La commune de Chancy est traitée comme les autres communes, affirme le DAEL. Toutes les localités cherchent à se prémunir contre le trafic de transit. Le département explore d'abord toutes les pistes de modération du trafic plutôt qu'une solution de contournement qui ne fait souvent que repousser le problème sans le résoudre.

L'Alternative partage le point de vue des pétitionnaires. Toutes les actions permettant de promouvoir le transfert modal, le ferroutage, le développement des transports collectifs et l'amélioration de la qualité de la vie doivent être entreprises. L'Alliance de gauche, les Verts et les Socialistes ne partagent pas le fatalisme du DJPT et considèrent que plusieurs solutions n'ont pas encore été mises en place (zones 30 km/h, seuils de ralentissement, arrêts TPG sur les seuils, feux pour piétons, etc.). L'Alternative se réjouit de prendre connaissance de l'étude sur la modération du trafic à Chancy, actuellement en cours d'élaboration.

L'Alternative considère que la route d'évitement n'est pas une solution. Elle est trop onéreuse, atteint sensiblement au paysage, ne résout pas le problème du transfert modal indispensable pour la survie d'une telle région et est un mitage inadéquat de la zone agricole.

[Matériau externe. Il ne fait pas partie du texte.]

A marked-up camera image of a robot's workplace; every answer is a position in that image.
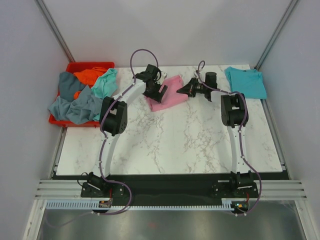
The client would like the frame post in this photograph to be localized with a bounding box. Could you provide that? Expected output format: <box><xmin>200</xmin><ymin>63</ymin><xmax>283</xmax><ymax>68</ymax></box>
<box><xmin>34</xmin><ymin>0</ymin><xmax>75</xmax><ymax>63</ymax></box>
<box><xmin>254</xmin><ymin>0</ymin><xmax>300</xmax><ymax>71</ymax></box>

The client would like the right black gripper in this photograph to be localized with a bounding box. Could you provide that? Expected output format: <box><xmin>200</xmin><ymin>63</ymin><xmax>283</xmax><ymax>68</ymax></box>
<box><xmin>177</xmin><ymin>78</ymin><xmax>207</xmax><ymax>98</ymax></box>

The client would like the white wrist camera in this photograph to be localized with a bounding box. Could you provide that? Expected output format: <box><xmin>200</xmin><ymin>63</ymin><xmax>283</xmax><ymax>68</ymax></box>
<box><xmin>158</xmin><ymin>71</ymin><xmax>168</xmax><ymax>83</ymax></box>
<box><xmin>193</xmin><ymin>71</ymin><xmax>200</xmax><ymax>78</ymax></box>

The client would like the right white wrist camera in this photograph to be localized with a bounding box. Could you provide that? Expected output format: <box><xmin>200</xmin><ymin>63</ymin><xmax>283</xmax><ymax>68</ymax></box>
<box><xmin>193</xmin><ymin>71</ymin><xmax>200</xmax><ymax>78</ymax></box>

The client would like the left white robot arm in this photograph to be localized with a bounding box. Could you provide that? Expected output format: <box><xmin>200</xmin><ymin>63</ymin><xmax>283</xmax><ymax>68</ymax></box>
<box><xmin>81</xmin><ymin>64</ymin><xmax>168</xmax><ymax>198</ymax></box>

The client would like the folded teal t shirt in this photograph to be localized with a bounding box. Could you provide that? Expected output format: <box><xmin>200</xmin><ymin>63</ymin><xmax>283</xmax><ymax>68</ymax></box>
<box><xmin>224</xmin><ymin>66</ymin><xmax>267</xmax><ymax>100</ymax></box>

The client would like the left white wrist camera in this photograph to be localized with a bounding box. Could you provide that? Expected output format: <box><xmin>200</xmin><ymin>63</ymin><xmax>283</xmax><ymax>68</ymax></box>
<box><xmin>158</xmin><ymin>71</ymin><xmax>168</xmax><ymax>83</ymax></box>

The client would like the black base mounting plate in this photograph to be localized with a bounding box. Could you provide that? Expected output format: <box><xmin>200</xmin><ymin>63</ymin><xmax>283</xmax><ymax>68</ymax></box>
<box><xmin>53</xmin><ymin>171</ymin><xmax>290</xmax><ymax>206</ymax></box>

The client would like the mint green t shirt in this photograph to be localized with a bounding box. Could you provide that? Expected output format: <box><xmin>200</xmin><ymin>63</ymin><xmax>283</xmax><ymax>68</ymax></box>
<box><xmin>89</xmin><ymin>67</ymin><xmax>118</xmax><ymax>122</ymax></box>

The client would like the orange t shirt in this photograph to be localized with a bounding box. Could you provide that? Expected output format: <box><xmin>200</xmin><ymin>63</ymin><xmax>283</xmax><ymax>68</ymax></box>
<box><xmin>73</xmin><ymin>67</ymin><xmax>107</xmax><ymax>89</ymax></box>

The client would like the white slotted cable duct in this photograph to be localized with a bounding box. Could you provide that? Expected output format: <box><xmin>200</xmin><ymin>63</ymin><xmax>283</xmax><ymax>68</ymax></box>
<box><xmin>45</xmin><ymin>199</ymin><xmax>250</xmax><ymax>211</ymax></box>

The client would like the grey blue t shirt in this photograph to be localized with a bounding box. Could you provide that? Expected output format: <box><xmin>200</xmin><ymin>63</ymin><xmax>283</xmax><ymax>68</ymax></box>
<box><xmin>48</xmin><ymin>71</ymin><xmax>103</xmax><ymax>125</ymax></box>

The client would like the left frame post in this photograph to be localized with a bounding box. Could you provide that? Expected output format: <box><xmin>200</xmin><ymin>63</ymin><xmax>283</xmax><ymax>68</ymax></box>
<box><xmin>34</xmin><ymin>0</ymin><xmax>75</xmax><ymax>63</ymax></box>

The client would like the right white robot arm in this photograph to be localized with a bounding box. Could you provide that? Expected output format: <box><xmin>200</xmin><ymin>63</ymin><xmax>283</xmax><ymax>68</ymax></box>
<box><xmin>176</xmin><ymin>70</ymin><xmax>259</xmax><ymax>199</ymax></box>

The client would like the right frame post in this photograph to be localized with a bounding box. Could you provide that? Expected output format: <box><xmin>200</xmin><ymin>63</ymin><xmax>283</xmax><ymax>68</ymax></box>
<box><xmin>254</xmin><ymin>0</ymin><xmax>300</xmax><ymax>71</ymax></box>

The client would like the aluminium extrusion rail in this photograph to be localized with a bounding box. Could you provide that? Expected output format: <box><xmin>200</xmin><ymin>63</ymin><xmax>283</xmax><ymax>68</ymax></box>
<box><xmin>35</xmin><ymin>180</ymin><xmax>307</xmax><ymax>200</ymax></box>

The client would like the pink t shirt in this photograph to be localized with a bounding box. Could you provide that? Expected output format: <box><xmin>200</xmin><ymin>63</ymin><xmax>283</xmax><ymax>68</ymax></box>
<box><xmin>144</xmin><ymin>75</ymin><xmax>188</xmax><ymax>112</ymax></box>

L'Alternative s'inquiète du manque de réflexion et de discussion au niveau transfrontalier concernant les problèmes de transport dans cette région. La solution, à moyen et long terme, passe par la négociation transfrontalière. Or l'attitude désabusée des autorités exécutives, aussi bien genevoises que françaises, est inadmissible.

Etant donné que les invites de la pétition sont judicieuses, que le DJPT considère que cette pétition n'est pas gênante, que la commune de Chancy ne s'y oppose pas et que le DAEL l'accepte, l'Alternative propose le renvoi de cette pétition au Conseil d'Etat.

Pour la droite, il n'y a pas de solution possible à part la construction de la route de contournement. La droite combat cette pétition et propose de la déposer sur le bureau du Grand Conseil.

Vote concernant l'envoi de la pétition au Conseil d'Etat :

Vote concernant le dépôt de la pétition sur le bureau du Grand Conseil :

Pétition(1319)

Mesdames etMessieurs les députés,

Il est difficile de situer l'origine des premières interrogations, des premiers projets concernant la diminution du trafic automobile dans le village de Chancy. Cette question est en débat constant depuis trente ans environ. Bien que Chancy fut à l'origine une destination de village étape, elle est devenue au fil des ans un village traversé par une circulation pendulaire beaucoup trop importante, avec le cortège de nuisances que cela implique. Aujourd'hui, la sécurité des piétons n'est plus assurée, le passage des camions crée un grand danger, les habitants des maisons situées en bordure de route en subissent les conséquences.

Le débat sur la création d'une route de contournement a donné lieu à de nombreux projets, qui ne se sont jamais réalisés. Pour nous, ces projets créent plus de problèmes qu'ils n'en résolvent. Chancy est organisé autour de deux axes de développement;

celui, considéré historique, parallèle au Rhône, ancré sur l'espace central et le long duquel sont implantés les bâtiments publics, matérialisé par le mail arborisé.

celui, constitué par l'enchaînement, depuis l'entrée du village côté Genève, par la route de Bellegarde puis la route de Valleiry, représentant la plus grande longueur de fronts bâtis.

Perpendiculairement à ces axes, d'importantes relations spatios-visuelles existent, tant côté Rhône que côté Plaine agricole, relations auxquelles il importe de ne pas porter atteinte.

Construire une route de contournement c'est :

le déplacement des nuisances d'un endroit à un autre ;

la mise en place d'un canal encourageant la circulation pendulaire puisque celle-ci sera rendue plus fluide, plus rapide et plus dangereuse sur ses abords, où se situeront inévitablement de nouvelles habitations,

participer plus encore à l'engorgement de Genève,

une augmentation de la pollution atmosphérique,

le grignotage de la zone agricole par déclassement,

une atteinte grave à l'environnement spatio-visuel sur la plaine de Chancy,

une tranchée couverte de 140 mètres, en bordure d'une zone protégée (pour ce qui concerne le projet route de desserte 1996 CITEC MS).

Nous souhaitons par cette pétition,

que tout soit mis en oeuvre pour garantir la sécurité et la modération du trafic à Chancy notamment par des mesures de circulation dissuadant les camions s'alimentant et évacuant dans les gravières sur France de traverser notre village et de trouver ainsi une autre entrée sur Genève.

qu'on envisage la création d'une porte à chaque entrée du village, par exemple en plantant un arbre, et en alertant les automobilistes sur l'aspect villageois du secteur traversé, en s'inspirant en autres, d'une étude diagnostic de FAST réalisée en octobre 1990 déjà !).

d'examiner la possibilité de revitaliser la ligne de chemin de fer Chancy-Genève en réactivant la gare de Chancy-Pougny ainsi que d'y créer aux alentours un parking, ceci dans le cadre d'un projet transfrontalier.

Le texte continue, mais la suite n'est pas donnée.